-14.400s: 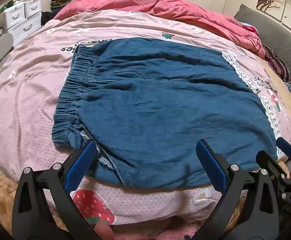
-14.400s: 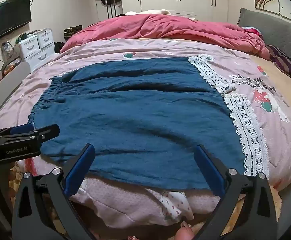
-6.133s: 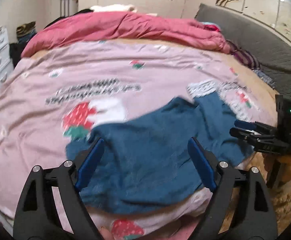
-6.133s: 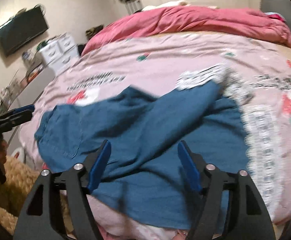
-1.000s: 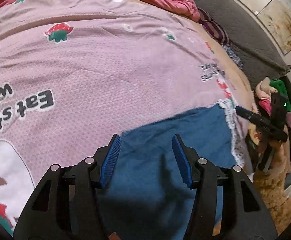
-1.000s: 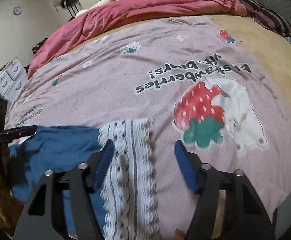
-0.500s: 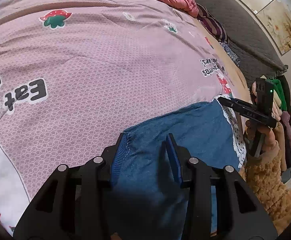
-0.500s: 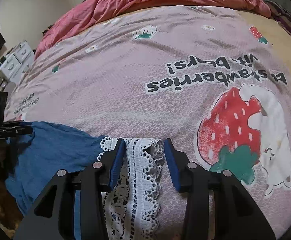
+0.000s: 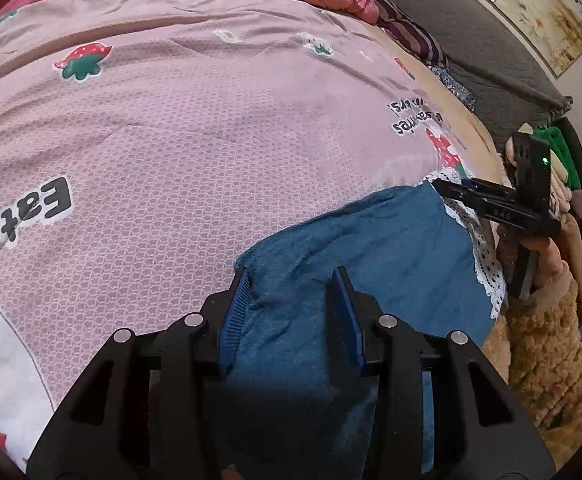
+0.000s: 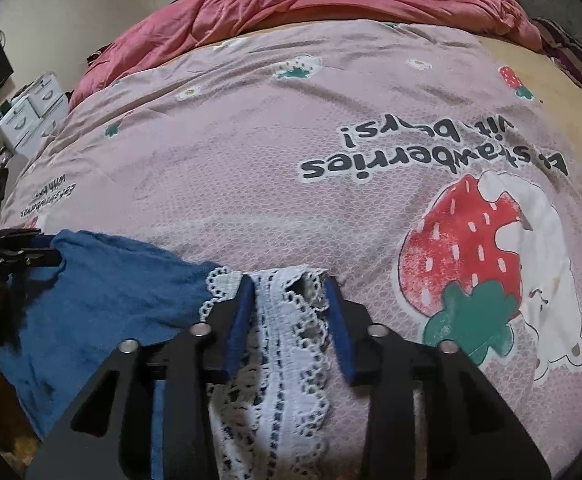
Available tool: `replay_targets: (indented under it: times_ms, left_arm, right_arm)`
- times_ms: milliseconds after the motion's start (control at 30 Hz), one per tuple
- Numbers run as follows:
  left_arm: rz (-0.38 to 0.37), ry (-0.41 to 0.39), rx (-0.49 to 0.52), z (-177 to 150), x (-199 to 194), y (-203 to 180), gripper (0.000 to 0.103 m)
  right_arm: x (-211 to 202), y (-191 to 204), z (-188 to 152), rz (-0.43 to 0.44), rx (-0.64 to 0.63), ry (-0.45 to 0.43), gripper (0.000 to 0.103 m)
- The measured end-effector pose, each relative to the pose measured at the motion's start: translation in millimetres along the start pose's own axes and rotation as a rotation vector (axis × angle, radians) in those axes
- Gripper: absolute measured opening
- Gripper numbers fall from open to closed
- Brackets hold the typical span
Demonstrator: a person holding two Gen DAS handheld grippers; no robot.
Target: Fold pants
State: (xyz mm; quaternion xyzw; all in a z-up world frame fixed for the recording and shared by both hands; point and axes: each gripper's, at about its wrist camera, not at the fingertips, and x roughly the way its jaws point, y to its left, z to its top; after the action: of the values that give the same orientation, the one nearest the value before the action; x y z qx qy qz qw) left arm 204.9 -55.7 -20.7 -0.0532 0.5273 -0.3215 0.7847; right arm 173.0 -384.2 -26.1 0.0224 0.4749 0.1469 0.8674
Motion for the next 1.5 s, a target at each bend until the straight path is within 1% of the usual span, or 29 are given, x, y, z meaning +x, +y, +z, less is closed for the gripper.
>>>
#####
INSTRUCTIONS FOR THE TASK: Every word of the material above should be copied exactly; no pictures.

EXERCISE SOLUTION:
-14.400s: 
-14.400s: 
-6.133s: 
-6.133s: 
-1.000s: 
-1.000s: 
-0.500s: 
-0.500s: 
+0.000s: 
+0.000s: 
Available tool: `replay_targets: (indented under it: times_ms, left_arm, right_arm)`
- times_ms: milliseconds after the motion's start (control at 30 Hz), one per tuple
- Numbers run as follows:
  left_arm: rz (-0.38 to 0.37), ry (-0.41 to 0.39), rx (-0.49 to 0.52), z (-177 to 150), x (-199 to 194), y (-203 to 180), gripper (0.000 to 0.103 m)
  right_arm: x (-211 to 202), y (-191 to 204), z (-188 to 152), rz (-0.43 to 0.44), rx (-0.64 to 0.63), ry (-0.45 to 0.43), gripper (0.000 to 0.103 m)
- The measured end-effector pose, each relative to the pose measured at the motion's start: translation in millimetres along the start pose's own axes and rotation as a rotation vector (axis × angle, radians) in those axes
- Gripper: absolute measured opening
- Gripper numbers fall from open to closed
- Brackets hold the typical span
Demonstrator: a person holding two Gen DAS handheld grippers; no robot.
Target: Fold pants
State: (xyz mm; quaternion xyzw; all in a z-up world frame fixed for the recording and shared by both hands; point and axes: each gripper's, at about its wrist camera, not at the fingertips, and x roughly the way its jaws point, y to its left, z to its top; after the action: of the values that give the same orientation, the one nearest the value before the action; x y z qx qy qz qw) left arm 204.9 -55.7 -20.7 -0.0532 0.5273 -0.3215 0.7847; right arm 173.0 -384.2 -26.1 0.0224 0.4749 0.1469 0.8674
Motion for the next 1.5 s, a target at each bend until the straight path is within 1% of the usual span, or 29 are given, x, y, z meaning +x, +y, +z, less is closed for the gripper.
>>>

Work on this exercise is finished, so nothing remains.